Les dialogues, eux, sont ciselés comme des répliques de théâtre intime. Peu de débordement, pas d’enflure dramatique. Au contraire, une économie de mots, parfois un simple soupir ou une hésitation suffisent à suggérer l’ambiguïté d’un lien. Car ce que dit Le Répondeur, c’est qu’on peut parler sans dire, écouter sans entendre, dialoguer sans présence. C’est une parole désincarnée qui circule, flottante, comme désaffectée — et c’est bien là que réside le trouble. Le film met en scène une époque où l’on cherche à rester en contact sans jamais vraiment s’impliquer, où les relations deviennent des rôles à distribuer plutôt que des engagements à honorer.

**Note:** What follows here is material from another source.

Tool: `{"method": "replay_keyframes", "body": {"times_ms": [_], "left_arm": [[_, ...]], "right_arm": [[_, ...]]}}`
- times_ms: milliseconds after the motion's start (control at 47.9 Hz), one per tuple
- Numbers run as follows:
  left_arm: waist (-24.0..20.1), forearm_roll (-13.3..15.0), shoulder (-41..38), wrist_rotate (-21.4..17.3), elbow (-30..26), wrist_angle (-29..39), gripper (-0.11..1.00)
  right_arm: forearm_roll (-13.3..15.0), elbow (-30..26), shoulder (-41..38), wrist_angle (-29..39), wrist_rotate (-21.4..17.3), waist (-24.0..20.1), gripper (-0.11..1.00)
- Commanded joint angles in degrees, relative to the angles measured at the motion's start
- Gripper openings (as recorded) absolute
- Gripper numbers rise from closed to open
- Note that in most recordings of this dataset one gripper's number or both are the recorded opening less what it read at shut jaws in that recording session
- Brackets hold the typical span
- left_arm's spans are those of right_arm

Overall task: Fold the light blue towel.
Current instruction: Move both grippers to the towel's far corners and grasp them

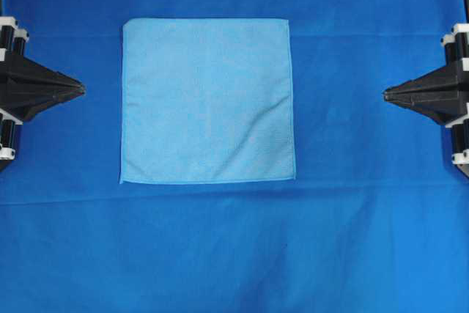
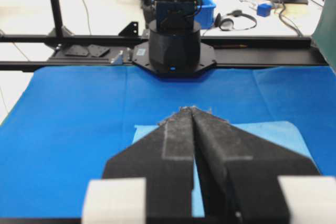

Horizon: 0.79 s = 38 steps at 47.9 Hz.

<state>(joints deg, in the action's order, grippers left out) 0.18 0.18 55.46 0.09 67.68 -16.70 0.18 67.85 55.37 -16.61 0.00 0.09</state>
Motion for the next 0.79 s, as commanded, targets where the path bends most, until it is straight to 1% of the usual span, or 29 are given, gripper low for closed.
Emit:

La performance de Salif Cissé, en imitateur appliqué et discret, incarne ce glissement avec une précision remarquable. Il n’usurpe pas une voix pour tromper, mais pour servir une logique froide : celle d’un monde où même la voix peut être sous-traitée. Face à lui, Denis Podalydès excelle dans l’art du repli : il compose un écrivain las, intelligent mais fuyant, dont la lucidité ne suffit pas à enrayer le confort de l’évitement.
La photographie suit cette logique : plans fixes, intérieurs dépouillés, lumière tamisée — comme si le cadre lui-même refusait l’effusion. Il y a quelque chose d’aseptisé dans l’espace du film, mais ce n’est pas un défaut : c’est l’écho visuel de cette volonté de neutraliser le lien, de suspendre toute responsabilité émotionnelle. La musique, discrète, n’impose rien ; elle accompagne le malaise sans le souligner, laissant le champ libre à une introspection sourde.
Le Répondeur parle, au fond, de ceux qui veulent rester en-dehors de ce qu’ils provoquent : de ceux qui appellent sans vouloir de réponse, de ceux qui reçoivent sans vouloir entendre, et de ceux qui, à force de déléguer leur voix, finissent par perdre leur propre langage. Ce film offre une variation contemporaine sur le thème ancien du double : non plus un double inquiétant, mais un double fonctionnel, presque administratif. Une voix de rechange, en somme, pour des relations que l’on n’ose plus porter soi-même.
Ennuyeux du début à la fin. Qu’est venu faire podalydes dans cette pseudo comédie? Le jeu de Salif Cisse est lui agréable et sauve le peu d interêt de ce navet.